Closed ghost closed 5 years ago
Even with a provisional :+1:, the cats issue would be able to be closed, hence a /CC to @johnynek as a cats maintainer
So there's no agreement right now that the Aggregator
typeclass should be in cats, right? What could be done for now is an origami-twitter
module with a method to transform some of origami Folds
into Twitter Aggregator
instances.
Aggregator is parallel. Fold is sequential. Algebird has both.
Aggregator is basically: T => A, Semigroup[A], A => B
and can be an applicative.
MonoidAggregator is the same with a Monoid.
If I could do it again, I would do:
trait Aggregator[-I, +O] {
type A
def prepare(i: I): A
def semigroup: Semigroup[A]
def present(a: A): O
}
(hide the middle type in a type member).
Since a semigroup can be applied in parallel (since it is associative), the Aggregator can.

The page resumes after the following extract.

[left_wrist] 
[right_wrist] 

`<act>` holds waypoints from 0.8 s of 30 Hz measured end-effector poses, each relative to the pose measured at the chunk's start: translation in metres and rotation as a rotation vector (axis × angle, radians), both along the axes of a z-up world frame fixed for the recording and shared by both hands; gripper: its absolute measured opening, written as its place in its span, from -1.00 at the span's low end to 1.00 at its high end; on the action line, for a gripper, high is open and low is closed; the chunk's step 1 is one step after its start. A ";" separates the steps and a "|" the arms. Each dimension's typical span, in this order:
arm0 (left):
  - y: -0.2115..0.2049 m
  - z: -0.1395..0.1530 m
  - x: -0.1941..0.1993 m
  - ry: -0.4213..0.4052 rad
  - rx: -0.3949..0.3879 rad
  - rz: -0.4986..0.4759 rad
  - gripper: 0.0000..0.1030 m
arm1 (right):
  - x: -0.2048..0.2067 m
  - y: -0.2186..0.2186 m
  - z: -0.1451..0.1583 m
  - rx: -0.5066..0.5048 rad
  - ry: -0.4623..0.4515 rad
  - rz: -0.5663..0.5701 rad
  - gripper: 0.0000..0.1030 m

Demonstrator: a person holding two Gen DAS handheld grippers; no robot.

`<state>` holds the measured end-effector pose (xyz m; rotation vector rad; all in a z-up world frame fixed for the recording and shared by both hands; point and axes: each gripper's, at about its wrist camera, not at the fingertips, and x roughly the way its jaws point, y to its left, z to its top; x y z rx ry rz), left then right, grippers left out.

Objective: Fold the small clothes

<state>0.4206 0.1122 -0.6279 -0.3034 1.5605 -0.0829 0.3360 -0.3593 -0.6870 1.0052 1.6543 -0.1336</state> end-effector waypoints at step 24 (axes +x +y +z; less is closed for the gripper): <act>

Also, CommutativeAggregator is interesting, since in map-reduce settings (like spark, hadoop), you can do pre-aggregation before you group by the key to finish the combining.
Not the same as Fold. All Aggregators can be a Fold, but not vice-versa.
Thanks for the explanation, now I understand. I'm wondering if we generalize this to Applicative
:
trait Aggregator[F[_], -I, +O] {
type A
val applicative: Alternative[F]
def prepare(i: I): F[A]
def present(a: A): F[O]
}
I think that Const[A, B]
where there A : Monoid
gives rise to an Alternative[Const[A, ?]]
no? Then we can even have some effects in our Aggregator
s.
I haven't thought about it. There may be some useful examples, but algebird has MANY Aggregator examples. So many things can be expressed that way (virtually everything anyone uses from SQL for instance). We got by at Stripe with almost all our feature generation for a long time being expressed as Aggregators.
So, I would strongly encourage you to have this type since so many computations fall into the pattern. For Alternative, you have to be prepare to make a monoid for all A
, no? That seems to dramatically weaken the number of possible implementations since you can't specify the monoid based on A
, which is quite useful.
For Alternative, you have to be prepare to make a monoid for all A, no?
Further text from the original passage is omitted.